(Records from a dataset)
- - -

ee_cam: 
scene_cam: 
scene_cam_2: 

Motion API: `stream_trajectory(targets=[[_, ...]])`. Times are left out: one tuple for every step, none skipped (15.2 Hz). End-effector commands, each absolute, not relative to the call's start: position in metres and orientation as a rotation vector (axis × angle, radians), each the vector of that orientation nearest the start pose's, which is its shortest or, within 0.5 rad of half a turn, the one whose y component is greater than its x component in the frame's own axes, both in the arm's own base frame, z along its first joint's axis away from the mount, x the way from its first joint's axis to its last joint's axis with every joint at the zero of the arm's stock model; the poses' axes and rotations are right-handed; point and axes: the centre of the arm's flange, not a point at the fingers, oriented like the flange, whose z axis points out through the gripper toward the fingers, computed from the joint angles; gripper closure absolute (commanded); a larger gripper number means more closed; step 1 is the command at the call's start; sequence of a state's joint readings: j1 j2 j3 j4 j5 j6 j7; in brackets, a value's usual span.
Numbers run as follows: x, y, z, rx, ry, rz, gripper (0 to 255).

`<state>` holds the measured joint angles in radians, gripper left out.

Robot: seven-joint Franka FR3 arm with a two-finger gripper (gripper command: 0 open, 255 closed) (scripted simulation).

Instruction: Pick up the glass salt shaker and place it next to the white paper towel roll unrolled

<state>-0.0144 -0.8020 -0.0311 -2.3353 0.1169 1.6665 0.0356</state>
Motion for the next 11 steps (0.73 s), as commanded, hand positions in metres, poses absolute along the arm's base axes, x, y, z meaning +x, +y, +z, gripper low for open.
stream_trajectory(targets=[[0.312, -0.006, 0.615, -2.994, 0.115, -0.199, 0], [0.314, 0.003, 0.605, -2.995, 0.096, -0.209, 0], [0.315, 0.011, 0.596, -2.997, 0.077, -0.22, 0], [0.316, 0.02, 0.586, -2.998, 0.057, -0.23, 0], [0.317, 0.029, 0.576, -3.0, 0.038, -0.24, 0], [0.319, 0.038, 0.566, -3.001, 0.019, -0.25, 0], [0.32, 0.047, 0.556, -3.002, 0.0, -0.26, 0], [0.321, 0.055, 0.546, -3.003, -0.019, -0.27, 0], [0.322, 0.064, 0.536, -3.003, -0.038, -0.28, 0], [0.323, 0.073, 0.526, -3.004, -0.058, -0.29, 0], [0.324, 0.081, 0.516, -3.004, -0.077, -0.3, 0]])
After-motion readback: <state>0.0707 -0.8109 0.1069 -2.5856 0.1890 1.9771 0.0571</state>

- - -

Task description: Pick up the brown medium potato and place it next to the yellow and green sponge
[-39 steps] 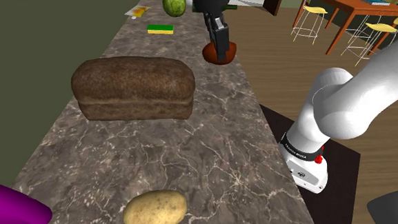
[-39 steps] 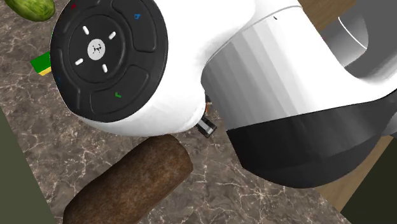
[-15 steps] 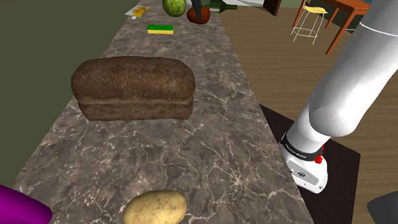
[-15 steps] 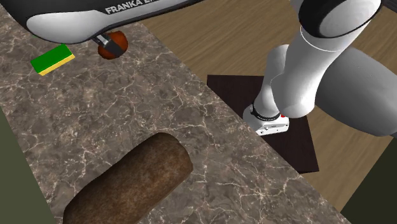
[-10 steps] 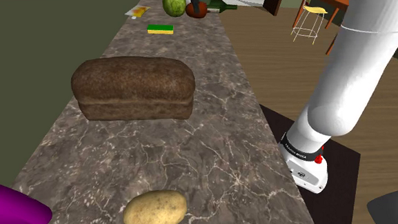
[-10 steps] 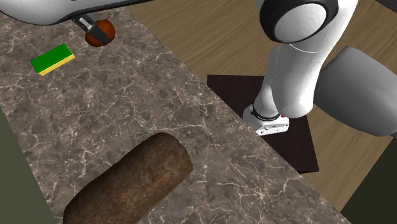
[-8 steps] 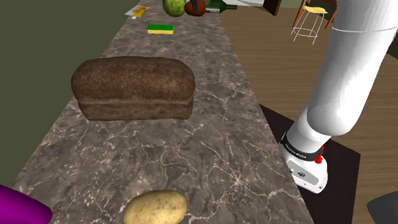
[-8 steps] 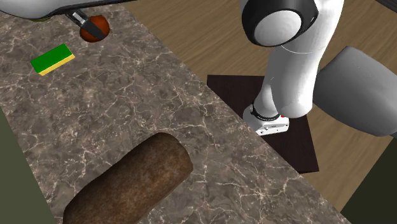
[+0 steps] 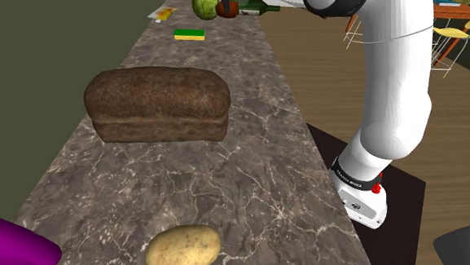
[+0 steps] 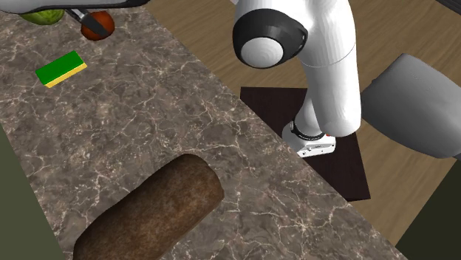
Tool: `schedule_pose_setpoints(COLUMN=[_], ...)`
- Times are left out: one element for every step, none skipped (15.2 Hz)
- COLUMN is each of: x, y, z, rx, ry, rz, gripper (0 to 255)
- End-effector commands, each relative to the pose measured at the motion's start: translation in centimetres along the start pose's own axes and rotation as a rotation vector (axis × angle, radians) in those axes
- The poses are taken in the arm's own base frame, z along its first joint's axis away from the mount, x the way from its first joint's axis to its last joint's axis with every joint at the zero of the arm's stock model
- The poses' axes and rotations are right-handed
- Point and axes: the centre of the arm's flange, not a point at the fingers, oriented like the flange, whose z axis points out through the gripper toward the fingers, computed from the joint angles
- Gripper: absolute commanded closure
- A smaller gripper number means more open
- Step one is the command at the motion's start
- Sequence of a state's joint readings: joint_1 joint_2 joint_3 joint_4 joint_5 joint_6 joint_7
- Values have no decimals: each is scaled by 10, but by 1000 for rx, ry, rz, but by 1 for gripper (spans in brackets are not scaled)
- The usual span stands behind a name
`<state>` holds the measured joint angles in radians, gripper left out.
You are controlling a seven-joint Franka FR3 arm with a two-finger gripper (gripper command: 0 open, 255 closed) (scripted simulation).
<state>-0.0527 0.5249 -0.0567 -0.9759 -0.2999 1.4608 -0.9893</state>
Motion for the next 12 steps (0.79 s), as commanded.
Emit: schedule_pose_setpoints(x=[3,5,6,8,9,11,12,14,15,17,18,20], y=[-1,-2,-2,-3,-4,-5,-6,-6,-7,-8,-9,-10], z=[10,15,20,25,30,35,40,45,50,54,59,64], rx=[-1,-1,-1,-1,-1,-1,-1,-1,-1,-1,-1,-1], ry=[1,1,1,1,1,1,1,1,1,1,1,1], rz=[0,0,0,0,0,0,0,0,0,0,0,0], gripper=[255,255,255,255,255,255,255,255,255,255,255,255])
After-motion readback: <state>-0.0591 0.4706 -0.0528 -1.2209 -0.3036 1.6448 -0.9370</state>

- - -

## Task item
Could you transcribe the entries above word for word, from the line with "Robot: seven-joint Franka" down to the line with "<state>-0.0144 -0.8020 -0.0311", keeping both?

## Solved exercise
Robot: seven-joint Franka FR3 arm with a two-finger gripper (gripper command: 0 open, 255 closed) (scripted simulation).

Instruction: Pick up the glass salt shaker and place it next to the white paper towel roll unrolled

<state>-0.0144 -0.8020 -0.0311 -2.3353 0.1169 1.6665 0.0356</state>

No further answer is expected.